Estudo sugere relação entre ambiente de trabalho em petroquímicas e um tipo de hepatite

por Fernanda Marques






A esteatohepatite é uma inflamação do fígado com acúmulo de gordura e de tecido fibroso, prejuízo das funções do órgão e possível evolução para cirrose. Não está associada à ação de vírus e, em geral, acomete quem abusa do consumo de álcool, é obeso, sofre de hipertensão arterial, tem diabetes ou apresenta disfunções no metabolismo de lipídeos. No entanto, mesmo quem não se encaixa nesse perfil pode desenvolver esteatohepatite. É o caso de alguns trabalhadores do Pólo Petroquímico de Camaçari (BA). Nesse caso, substâncias tóxicas a que eles são expostos no ambiente de trabalho podem ser a causa do problema. É o que indica um estudo que vem sendo feito há 20 anos pela Universidade Federal da Bahia (UFBA) em parceria com o Centro de Pesquisa Gonçalo Moniz (CPqGM), unidade da Fiocruz em Salvador. Os resultados mais recentes acabam de ser submetidos à publicação no periódico científico Liver.


Cena do filme Assim caminha a humanidade (1956), no momento em

que o personagem interpretado por James Dean encontra petróleo

Na década de 80, um grupo de pesquisadores americanos descreveu casos de esteatohepatite em pacientes que não faziam uso de bebida alcoólica. Desde então o interesse pela doença cresceu. Nos Estados Unidos, 3% da população têm esteatohepatite. "Hoje a esteatohepatite é mais comum que as hepatites virais", afirma o médico Luiz Antônio Rodrigues de Freitas, do CPqGM.
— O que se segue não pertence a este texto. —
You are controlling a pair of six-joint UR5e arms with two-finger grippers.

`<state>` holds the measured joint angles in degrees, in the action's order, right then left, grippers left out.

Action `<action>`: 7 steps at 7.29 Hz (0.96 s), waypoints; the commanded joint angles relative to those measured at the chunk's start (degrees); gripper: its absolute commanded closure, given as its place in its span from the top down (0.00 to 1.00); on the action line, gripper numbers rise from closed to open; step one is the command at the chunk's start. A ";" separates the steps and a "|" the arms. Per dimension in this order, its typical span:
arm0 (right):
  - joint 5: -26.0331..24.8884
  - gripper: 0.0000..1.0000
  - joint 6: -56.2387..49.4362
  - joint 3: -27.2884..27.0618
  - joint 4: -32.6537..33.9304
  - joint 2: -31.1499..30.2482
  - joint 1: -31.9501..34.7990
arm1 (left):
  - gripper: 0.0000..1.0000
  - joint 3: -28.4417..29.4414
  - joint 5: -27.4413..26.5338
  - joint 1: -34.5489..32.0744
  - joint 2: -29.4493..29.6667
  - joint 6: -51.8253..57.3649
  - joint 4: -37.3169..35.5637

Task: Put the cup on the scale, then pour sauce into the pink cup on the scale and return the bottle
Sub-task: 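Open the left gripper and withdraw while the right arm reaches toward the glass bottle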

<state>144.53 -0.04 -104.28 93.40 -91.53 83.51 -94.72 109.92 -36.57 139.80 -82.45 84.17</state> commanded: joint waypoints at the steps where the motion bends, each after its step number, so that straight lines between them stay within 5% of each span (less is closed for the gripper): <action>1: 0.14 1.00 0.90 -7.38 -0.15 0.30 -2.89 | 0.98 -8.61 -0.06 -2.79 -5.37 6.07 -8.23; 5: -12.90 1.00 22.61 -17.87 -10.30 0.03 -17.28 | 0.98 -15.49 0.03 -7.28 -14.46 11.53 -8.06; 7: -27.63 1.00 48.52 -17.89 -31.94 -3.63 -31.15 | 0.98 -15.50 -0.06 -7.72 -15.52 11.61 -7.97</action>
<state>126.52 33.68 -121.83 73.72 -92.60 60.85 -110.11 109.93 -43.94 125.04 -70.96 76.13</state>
A hepatologista Helma Cotrim, pesquisadora da UFBA, acompanhava quase 1.600 trabalhadores de uma empresa do Pólo Petroquímico de Camaçari que apresentavam alteração do perfil hepático. Ela investigou a causa dessa alteração e concluiu que não havia infecção viral nem doença alcoólica em cerca de 20 pacientes. Estes foram, então, submetidos à biópsia hepática (análise de uma amostra do fígado coletada por meio de uma injeção). "Observamos em todos eles a presença da esteatohepatite, na maioria das vezes, de forma leve, ainda com pouca fibrose", conta Freitas.
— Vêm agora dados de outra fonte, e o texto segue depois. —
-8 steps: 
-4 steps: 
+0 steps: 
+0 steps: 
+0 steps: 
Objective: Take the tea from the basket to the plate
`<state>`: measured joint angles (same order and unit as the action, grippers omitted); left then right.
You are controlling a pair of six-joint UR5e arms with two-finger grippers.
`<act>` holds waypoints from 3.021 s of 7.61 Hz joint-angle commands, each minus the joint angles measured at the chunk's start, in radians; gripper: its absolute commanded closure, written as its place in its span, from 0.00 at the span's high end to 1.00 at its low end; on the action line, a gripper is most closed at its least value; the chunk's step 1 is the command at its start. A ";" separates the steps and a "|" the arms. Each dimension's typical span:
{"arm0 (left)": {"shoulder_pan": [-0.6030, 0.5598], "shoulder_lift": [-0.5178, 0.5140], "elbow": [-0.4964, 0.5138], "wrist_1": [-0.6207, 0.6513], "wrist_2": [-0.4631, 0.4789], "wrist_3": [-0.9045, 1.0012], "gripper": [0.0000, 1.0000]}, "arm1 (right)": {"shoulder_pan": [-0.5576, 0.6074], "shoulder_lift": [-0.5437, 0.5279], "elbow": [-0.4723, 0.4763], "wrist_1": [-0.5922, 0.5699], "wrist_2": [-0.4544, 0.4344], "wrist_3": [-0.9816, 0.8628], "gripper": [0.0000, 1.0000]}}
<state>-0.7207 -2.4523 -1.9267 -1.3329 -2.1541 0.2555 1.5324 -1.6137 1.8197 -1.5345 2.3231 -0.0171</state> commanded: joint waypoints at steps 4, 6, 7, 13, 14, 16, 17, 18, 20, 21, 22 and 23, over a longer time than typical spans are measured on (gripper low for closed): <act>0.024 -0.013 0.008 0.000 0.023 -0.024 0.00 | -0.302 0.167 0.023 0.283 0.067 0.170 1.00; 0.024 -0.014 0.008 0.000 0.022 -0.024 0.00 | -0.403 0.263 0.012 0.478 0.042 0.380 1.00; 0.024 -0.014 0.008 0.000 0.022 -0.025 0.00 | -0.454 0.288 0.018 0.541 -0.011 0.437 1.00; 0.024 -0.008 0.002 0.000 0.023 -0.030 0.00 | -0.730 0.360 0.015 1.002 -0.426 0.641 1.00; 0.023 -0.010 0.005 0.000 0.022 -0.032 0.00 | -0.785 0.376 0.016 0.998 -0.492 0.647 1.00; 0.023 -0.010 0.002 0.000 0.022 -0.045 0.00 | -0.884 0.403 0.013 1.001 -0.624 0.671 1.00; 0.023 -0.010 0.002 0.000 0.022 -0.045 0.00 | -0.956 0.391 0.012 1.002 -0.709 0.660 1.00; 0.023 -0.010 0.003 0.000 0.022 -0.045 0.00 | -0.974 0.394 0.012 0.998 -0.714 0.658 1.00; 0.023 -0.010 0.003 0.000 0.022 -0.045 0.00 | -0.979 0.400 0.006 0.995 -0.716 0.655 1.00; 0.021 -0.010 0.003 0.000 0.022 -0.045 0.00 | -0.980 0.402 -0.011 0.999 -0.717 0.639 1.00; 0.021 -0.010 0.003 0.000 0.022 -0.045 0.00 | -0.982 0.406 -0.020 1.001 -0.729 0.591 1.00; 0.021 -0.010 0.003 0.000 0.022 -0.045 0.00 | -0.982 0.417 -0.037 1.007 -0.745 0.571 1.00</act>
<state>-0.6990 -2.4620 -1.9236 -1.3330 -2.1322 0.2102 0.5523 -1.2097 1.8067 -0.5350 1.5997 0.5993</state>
A empresa petroquímica aceitou transferir aqueles cerca de 20 trabalhadores da planta industrial para o escritório. Após alguns meses, uma nova biópsia revelou que todos tiveram melhora do perfil hepático. Esse achado, publicado em 1999, foi o primeiro de uma série que sustenta a hipótese de que a esteatohepatite pode estar relacionada a fatores ambientais.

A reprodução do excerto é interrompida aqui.